Stefano Bollani et Hamilton de Holanda, la démesure en partage
Le virtuose italien Stefano Bollani a trouvé chez le Brésilien Hamilton de Holanda un esprit ouvert à sa démesure et capable, comme lui, de transformer n’importe quelle rengaine usée en pur instant d’émotion. Entre le piano du premier et le bandolim (luth brésilien) du second, c’est à l’évidence une affaire de tendresse, de complicité et d’humour. Enregistré en live, O que será redonne vie et lustre à quelques grands standards sud-américains (Rosa de Pixinguinha, O que será de Chico Buarque, Canto de Ossanha de Baden Powell et Vinícius de Moraes, Luiza d’Antônio Carlos Jobim…) entre lesquels se glissent deux compositions originales de toute beauté.
Gypsophilia, entre Nouvelle-Ecosse et Europe de l’Est
Originaire de la Nouvelle-Ecosse, province canadienne bordée par l’océan Atlantique, Gypsophilia ravive un jazz rétro relevé de swing manouche et brisé de sanglots tziganes. Tiré de leur dernier maxi, Horska illustre parfaitement ce mélange d’influences, sensible jusque dans le film d’animation qui en assure la promotion. Amours gauches, rêves de gloire et aéroplane brisé, en 4 minutes et 34 secondes, c’est tout l’onirisme mélancolique d’un petit conte d’Europe de l’Est que restitue ce très joli clip.
Dakar à la Goutte-d’Or
Par ici Dakar, tel est le nom de la huitième édition du festival des Cultures d’Islam qui démarre le 11 septembre et propose, jusqu’au 21 décembre, dans le quartier parisien de la Goutte-d’Or, une série de rendez-vous mettant à l’honneur la capitale du Sénégal. Entre un stage de danse sabar, une cérémonie du Simb et une nuit du Conte animée par Boubacar Ndiaye, on pourra notamment écouter le rappeur Didier Awadi, ex-membre de Positive Black Soul qui sortira prochainement Ma révolution , ainsi que Nuru Kane.

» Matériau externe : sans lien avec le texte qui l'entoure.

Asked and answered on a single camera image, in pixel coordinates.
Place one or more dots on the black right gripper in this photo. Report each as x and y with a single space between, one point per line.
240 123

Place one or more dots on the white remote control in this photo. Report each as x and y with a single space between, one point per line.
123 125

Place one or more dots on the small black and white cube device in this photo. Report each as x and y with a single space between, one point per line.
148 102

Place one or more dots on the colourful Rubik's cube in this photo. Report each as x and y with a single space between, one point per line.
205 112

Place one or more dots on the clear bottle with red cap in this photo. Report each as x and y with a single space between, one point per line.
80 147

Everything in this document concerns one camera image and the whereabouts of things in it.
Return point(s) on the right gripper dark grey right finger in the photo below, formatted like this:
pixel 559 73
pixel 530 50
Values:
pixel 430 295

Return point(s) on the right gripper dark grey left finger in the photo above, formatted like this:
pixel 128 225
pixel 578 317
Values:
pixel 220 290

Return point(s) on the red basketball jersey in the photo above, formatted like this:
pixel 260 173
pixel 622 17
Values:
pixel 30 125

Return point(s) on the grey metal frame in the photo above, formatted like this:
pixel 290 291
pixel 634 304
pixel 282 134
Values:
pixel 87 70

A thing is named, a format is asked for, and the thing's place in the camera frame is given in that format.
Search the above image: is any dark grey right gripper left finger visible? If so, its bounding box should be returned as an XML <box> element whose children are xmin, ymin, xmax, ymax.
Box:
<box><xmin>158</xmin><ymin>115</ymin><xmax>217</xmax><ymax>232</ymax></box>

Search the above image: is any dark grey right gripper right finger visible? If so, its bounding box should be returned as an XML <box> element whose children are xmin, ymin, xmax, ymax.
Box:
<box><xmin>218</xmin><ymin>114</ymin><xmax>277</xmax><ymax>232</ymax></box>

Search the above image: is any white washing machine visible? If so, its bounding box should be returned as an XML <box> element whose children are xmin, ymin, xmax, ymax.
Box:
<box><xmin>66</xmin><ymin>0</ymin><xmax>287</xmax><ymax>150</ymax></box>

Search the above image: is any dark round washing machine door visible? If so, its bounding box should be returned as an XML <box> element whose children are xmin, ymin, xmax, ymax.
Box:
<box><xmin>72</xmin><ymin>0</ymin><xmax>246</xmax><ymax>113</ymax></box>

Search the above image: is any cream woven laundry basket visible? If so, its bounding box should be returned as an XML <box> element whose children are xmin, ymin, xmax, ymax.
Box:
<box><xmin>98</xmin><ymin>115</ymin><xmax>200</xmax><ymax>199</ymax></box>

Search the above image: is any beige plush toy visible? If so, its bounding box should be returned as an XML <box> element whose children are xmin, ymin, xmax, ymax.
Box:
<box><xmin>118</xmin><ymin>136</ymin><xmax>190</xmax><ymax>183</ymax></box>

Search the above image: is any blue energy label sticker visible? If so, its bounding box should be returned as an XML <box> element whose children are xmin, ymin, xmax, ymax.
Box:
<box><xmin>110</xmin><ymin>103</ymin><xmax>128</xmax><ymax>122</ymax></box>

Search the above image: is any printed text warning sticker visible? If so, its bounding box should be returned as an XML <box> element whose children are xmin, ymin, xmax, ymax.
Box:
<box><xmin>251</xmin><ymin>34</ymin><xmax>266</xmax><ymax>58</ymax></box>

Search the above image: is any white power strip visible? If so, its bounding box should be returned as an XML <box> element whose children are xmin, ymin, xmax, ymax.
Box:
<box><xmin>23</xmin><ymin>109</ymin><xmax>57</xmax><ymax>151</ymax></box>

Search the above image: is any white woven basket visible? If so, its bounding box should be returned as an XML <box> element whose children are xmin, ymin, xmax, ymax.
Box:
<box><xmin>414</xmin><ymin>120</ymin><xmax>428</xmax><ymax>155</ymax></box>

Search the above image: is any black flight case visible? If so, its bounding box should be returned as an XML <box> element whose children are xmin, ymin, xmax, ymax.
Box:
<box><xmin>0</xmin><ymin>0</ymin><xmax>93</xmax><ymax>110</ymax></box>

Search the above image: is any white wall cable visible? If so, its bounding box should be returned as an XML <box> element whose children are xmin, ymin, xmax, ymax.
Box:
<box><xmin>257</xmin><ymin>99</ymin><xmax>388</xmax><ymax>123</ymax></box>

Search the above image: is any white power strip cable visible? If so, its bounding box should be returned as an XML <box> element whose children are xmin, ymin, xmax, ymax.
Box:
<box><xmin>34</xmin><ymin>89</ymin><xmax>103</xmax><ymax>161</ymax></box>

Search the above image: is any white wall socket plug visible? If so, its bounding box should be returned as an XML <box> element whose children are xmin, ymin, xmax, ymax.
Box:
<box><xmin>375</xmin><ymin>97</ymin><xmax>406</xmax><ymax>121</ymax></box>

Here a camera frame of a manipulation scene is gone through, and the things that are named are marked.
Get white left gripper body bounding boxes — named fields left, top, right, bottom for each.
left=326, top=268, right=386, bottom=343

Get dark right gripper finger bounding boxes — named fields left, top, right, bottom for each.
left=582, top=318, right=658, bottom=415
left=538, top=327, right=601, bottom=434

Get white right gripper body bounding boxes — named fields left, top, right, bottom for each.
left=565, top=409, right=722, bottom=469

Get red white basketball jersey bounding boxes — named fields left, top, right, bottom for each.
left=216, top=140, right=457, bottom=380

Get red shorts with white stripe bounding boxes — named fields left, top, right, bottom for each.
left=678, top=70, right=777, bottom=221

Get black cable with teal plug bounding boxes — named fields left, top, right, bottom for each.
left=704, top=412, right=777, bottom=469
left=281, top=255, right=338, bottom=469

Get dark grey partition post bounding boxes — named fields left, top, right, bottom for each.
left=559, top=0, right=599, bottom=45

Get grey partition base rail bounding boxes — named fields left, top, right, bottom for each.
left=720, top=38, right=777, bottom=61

Ces concerts se dérouleront respectivement les 13 et 21 septembre.
http://www.youtube.com/watch?v=MlV3V2jhOe0
Le monde partout en Ile-de-France
Après un été de festivals en province, la région parisienne reprend l’avantage en multipliant les concerts de musiques du monde. A partir d’aujourd’hui et jusqu’au 15 septembre se tient le Festival Jazz à La Villette avec notamment la participation de Bombino et Seun Kuti (le 4 septembre avec l’excellent trompettiste néo-orléanais Christian Scott), Shai Maestro et Tigran Hamasyan (le 5), les excellents Debademba et Fatoumata Diawara (le 11).
Egyptian Project se produit au Centre culturel égyptien le 10 septembre. Le 12 septembre, le Studio de l’Ermitage programme le trio Forabandit , dont la musique mêle les traditions turques, iraniennes et occitanes. Le 13 septembre, la même scène accueille la bouillonnante Fanfaraï. Quant au Festival d’Ile-de-France, après une Nuit des griots (le 7 septembre au Trianon) qui s’annonce fabuleuse, il propose rien moins que dix concerts pour célébrer la richesse de la musique sud-africaine (le 8 septembre), une lecture des Lettres à Théo de Vincent Van Gogh accompagnée par un orchestre de musique traditionnelle japonaise (le 15) et un récital du légendaire barde azéri Alim Qasimov et de sa fille Fargana Qasimova (le 15 également, à Saint-Ouen). Il faut avoir un jour entendu Alim Qasimov pour savoir ce que peut une voix ; manquer ce concert est impossible.